Complexions were added to Unicode in a smart way. Instead of creating new code points for every combination (which would’ve been impossible to maintain) the complexion is a modifier character that immediately follows the emoji.

So a “complexion-ed thumbs up” is literally a thumbs up followed by a complexion character. On platforms (like Firefox desktop) which support the individual characters but don’t combine them visually, it looks like this:

2022-02-26-14_58_20-unicode-13fb---Google-Search---Mozilla-Firefox[1].png

That’s 1F44D followed by 1F3FB. Both of those require a surrogate pair, so 4 code units total.

Gendered and complexion-ed emojis have even more complexity

You might think the complexion-ed fairy would also take 4 code units. But it’s even more elaborate, because the fairy has an explicit gender.2

The gender of an emoji is indicated by reusing the female sign ♀ as if it were a combining character, even though it’s a Unicode code point on its own (and a quite venerable one, from 1993).

In order to merge the gender with the preceding character(s), you insert a Zero-Width Joiner hint (ZWJ) first. Translation: “Merge the character after the ZWJ with the character before the ZWJ, to the degree it’s graphically feasible.”

And that’s not all! You also need an Emoji variation selector after the female sign in order to indicate that the most colorful/dimensional form of the code point should be used.

So in total, you have:

1F9DA (Fairy) + 1F3FB (Fitzpatrick complexion Type-1-2) + 200D (ZWJ) + 2640 (Female sign) + FE0F (Variant selector-16 for Emoji variant) = 7 code units.

Note the last 3 code points are within the BMP, so they only take 1 code unit each.

It wasn’t always like this

Interestingly, in a Last Call Draft of W3C HTML5 from 2011, the maxlength attribute counted code points, not code units. Back then, it said:

... if the code-point length of the element's value is greater than the element's maximum allowed value length, then the element is suffering from being too long.

With code-point lengthdefined as:

the number of Unicode code points in that string

But as the W3C spec evolved (and is now merged with the WHATWG branch) that requirement was changed. As we’ve learned in this post, even switching to code points wouldn’t reflect the end user’s notion of how many “characters” they’ve input, since combining characters throw that completely out of whack.

So is `maxlength` useful?

Definitely!

It’s most useful (mandatory, in fact) if you’re trying to limit the number of code units passed to your server because your back end database also restricts the length of the field in code units. For example, your SQL server probably allows you to store 100 code units (or 100 byte pairs, same thing) in an NVARCHAR(100) column, not 100 characters. So it makes perfect sense to count the same way on the client and the server.

And even if your back end is practically unlimited, you still want to discourage users from writing a novel.

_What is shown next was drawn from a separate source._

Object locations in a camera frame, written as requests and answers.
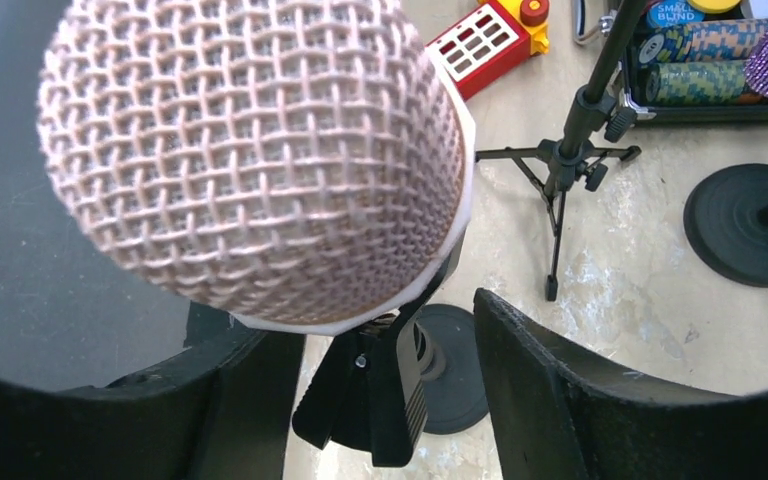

On marketing forms, 99% of the characters entered will take only 1 code unit.[3] This is true even if you’re expecting Chinese input: some Chinese characters take 2 code units, though the vast majority take only 1. And a few scattered emoji won’t make a practical difference as long as you allow maxlength of, say, 255.

But for real apps, you’d likely want a string like “😄😄😄😄😄😄😄😄😄😄” to have the same effective length as “ABCDEFGHIJ”. In that case you should use custom code that counts code points, rather than maxlength.

The holy grail: counting grapheme clusters

Rather than counting code units or code points, grapheme clusters are the ideal way to limit input length, since that’s what end users think of as a “character.”

But designing a cross-browser input that counts clusters would be really tricky, since browsers don’t offer the all-important \X regex matcher. I’m not gonna even try... until the next time I can’t sleep.☺

NOTES

[1] Do keep in mind what the UTF-16 surrogate pair concept isn’t: it isn’t one big 32-bit number. That would be UTF-32.

[2] In the Unicode standard, it’s more sex than gender. But it’s come to include both meanings.

[3] A lot of decomposed strings, which I’ll write about later, can disrupt this assumption. But those would likely be pasted in, not typed.